Task – Of all the entries below, only the lines from the one with "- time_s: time" up to and including the one with "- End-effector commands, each" are to be duplicated exactly.

[Extracted records]
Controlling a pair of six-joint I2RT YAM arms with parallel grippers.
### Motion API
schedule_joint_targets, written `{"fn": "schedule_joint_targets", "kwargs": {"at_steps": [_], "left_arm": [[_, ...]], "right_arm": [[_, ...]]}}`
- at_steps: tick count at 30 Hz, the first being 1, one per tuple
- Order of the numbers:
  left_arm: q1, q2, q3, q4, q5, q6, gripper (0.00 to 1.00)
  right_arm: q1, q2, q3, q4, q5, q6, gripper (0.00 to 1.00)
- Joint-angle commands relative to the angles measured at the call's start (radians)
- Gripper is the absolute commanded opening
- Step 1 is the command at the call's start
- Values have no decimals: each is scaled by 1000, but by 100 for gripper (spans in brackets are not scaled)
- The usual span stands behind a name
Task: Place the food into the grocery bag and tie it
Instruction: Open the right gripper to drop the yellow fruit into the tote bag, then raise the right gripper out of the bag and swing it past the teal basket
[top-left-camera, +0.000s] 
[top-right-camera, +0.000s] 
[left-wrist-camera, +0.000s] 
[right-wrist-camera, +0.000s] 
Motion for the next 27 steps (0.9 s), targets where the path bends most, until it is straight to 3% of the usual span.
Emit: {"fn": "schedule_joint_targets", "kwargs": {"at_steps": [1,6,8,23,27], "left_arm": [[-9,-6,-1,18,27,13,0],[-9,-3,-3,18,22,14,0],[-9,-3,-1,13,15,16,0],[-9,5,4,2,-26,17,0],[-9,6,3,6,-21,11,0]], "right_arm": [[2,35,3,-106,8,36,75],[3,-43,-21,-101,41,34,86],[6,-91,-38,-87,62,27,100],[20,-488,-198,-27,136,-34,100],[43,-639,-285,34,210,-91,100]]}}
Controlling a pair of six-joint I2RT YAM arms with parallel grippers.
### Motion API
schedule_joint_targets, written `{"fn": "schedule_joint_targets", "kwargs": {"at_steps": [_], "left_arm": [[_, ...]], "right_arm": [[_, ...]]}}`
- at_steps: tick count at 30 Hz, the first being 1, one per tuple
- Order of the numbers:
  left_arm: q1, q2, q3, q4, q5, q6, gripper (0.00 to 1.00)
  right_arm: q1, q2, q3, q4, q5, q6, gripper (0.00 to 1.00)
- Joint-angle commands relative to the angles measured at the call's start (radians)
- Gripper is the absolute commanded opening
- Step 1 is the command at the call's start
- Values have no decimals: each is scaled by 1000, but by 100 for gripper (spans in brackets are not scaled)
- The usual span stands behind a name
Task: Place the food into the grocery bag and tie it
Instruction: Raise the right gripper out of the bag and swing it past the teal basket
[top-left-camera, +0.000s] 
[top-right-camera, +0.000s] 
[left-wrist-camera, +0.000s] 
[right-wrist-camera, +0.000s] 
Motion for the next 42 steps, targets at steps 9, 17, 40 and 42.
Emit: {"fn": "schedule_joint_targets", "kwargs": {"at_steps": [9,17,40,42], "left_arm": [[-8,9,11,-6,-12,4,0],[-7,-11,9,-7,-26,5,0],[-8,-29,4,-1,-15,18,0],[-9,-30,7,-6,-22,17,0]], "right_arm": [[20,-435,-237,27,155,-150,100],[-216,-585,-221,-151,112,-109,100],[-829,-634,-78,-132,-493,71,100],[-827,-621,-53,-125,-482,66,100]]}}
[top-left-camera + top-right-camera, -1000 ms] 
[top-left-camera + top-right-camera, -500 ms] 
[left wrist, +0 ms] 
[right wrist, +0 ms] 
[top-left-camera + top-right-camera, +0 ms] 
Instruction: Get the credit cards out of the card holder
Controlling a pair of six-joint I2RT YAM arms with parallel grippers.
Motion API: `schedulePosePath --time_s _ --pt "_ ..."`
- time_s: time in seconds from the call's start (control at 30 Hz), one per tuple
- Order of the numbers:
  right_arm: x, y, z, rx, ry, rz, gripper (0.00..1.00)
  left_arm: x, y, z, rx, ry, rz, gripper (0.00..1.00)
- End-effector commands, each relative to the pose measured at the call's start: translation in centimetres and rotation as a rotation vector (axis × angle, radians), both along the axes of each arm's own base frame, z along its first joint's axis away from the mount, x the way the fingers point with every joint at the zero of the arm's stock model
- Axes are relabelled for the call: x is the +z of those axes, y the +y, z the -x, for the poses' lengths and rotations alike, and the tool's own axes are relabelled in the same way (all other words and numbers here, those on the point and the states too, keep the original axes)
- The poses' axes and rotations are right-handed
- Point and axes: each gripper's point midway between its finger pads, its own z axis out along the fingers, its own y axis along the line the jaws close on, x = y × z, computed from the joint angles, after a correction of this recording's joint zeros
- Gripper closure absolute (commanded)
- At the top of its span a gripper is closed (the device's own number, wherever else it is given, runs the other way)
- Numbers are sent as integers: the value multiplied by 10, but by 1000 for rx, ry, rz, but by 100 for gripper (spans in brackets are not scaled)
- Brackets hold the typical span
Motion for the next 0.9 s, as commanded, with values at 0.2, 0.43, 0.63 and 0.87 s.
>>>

Solution to this task –
- time_s: time in seconds from the call's start (control at 30 Hz), one per tuple
- Order of the numbers:
  right_arm: x, y, z, rx, ry, rz, gripper (0.00..1.00)
  left_arm: x, y, z, rx, ry, rz, gripper (0.00..1.00)
- End-effector commands, each relative to the pose measured at the call's start: translation in centimetres and rotation as a rotation vector (axis × angle, radians), both along the axes of each arm's own base frame, z along its first joint's axis away from the mount, x the way the fingers point with every joint at the zero of the arm's stock model

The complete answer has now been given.